** What is expected **
The full listing, excluding its pictures, should be printed exactly as it stands.

** Information shown **
______________________________

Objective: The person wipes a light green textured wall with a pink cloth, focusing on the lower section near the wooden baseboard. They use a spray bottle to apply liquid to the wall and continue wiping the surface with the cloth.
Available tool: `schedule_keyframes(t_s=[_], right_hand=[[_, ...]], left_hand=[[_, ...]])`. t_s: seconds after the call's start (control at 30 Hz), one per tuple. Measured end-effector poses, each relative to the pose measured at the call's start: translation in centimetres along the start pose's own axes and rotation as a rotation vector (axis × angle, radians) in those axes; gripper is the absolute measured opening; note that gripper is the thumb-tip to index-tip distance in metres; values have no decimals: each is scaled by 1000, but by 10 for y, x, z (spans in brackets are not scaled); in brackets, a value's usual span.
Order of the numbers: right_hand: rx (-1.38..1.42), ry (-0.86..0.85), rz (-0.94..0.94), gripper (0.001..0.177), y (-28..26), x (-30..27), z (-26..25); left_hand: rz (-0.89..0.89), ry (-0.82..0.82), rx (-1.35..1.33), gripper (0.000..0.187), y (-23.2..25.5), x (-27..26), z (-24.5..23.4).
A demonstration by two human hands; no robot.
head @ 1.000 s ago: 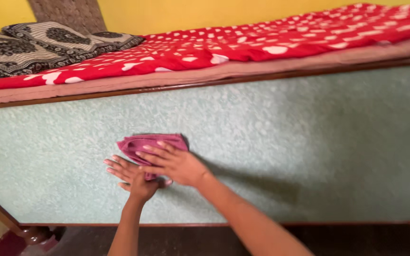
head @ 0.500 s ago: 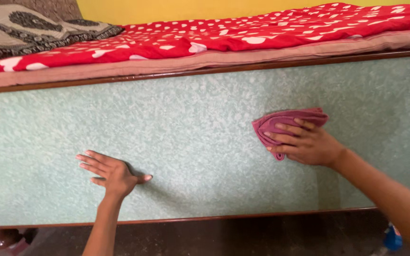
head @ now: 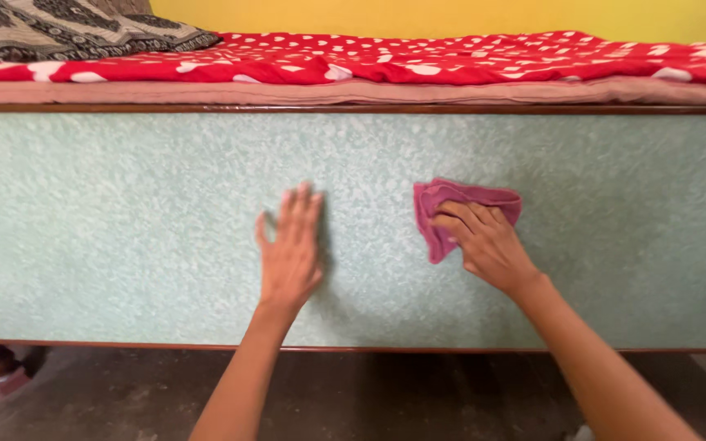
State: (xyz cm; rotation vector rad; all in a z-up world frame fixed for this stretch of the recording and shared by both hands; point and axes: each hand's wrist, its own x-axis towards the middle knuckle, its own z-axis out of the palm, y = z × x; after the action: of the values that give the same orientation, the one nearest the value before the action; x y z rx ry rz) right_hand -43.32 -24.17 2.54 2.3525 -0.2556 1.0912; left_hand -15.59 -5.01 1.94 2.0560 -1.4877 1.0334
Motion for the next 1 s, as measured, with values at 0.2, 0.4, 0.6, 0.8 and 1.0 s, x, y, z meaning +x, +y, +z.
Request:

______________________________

** Reply to the exercise **
Objective: The person wipes a light green textured wall with a pink cloth, focusing on the lower section near the wooden baseboard. They use a spray bottle to apply liquid to the wall and continue wiping the surface with the cloth.
Available tool: `schedule_keyframes(t_s=[_], right_hand=[[_, ...]], left_hand=[[_, ...]])`. t_s: seconds after the call's start (control at 30 Hz), one per tuple. Measured end-effector poses, each relative to the pose measured at the call's start: translation in centimetres along the start pose's own axes and rotation as a rotation vector (axis × angle, radians) in those axes; gripper is the absolute measured opening; note that gripper is the thumb-tip to index-tip distance in metres; values have no decimals: each is scaled by 1000, but by 10 for y, x, z (spans in brackets are not scaled); in brackets, a value's usual span.
Order of the numbers: right_hand: rx (-1.38..1.42), ry (-0.86..0.85), rz (-0.94..0.94), gripper (0.001..0.177), y (-28..26), x (-30..27), z (-26..25); left_hand: rz (-0.89..0.89), ry (-0.82..0.82), rx (-1.35..1.33), gripper (0.000..0.187), y (-23.2..25.5), x (-27..26), z (-24.5..23.4).
A demonstration by two human hands; no robot.
head @ 1.000 s ago: 
head @ 0.500 s ago: 
head @ now: 
State: (xyz cm; rotation vector rad; all in a z-up world frame fixed for this stretch of the recording and shared by both hands; point and axes: each hand's wrist, its own x-axis towards the middle knuckle, its own z-axis out of the palm, y = z × x; after the action: of the values that give the same orientation, the one nearest the value before the action; x y z rx ry rz) right_hand -43.32 -24.17 2.54 2.3525 -0.2556 1.0912; left_hand -15.59 -5.01 1.94 2.0560 -1.4877 1.0334
Motion for the next 1 s, as measured, with values at 0.2, 0.4, 0.6, 0.8 and 1.0 s, x, y, z meaning +x, +y, +z.
Request:

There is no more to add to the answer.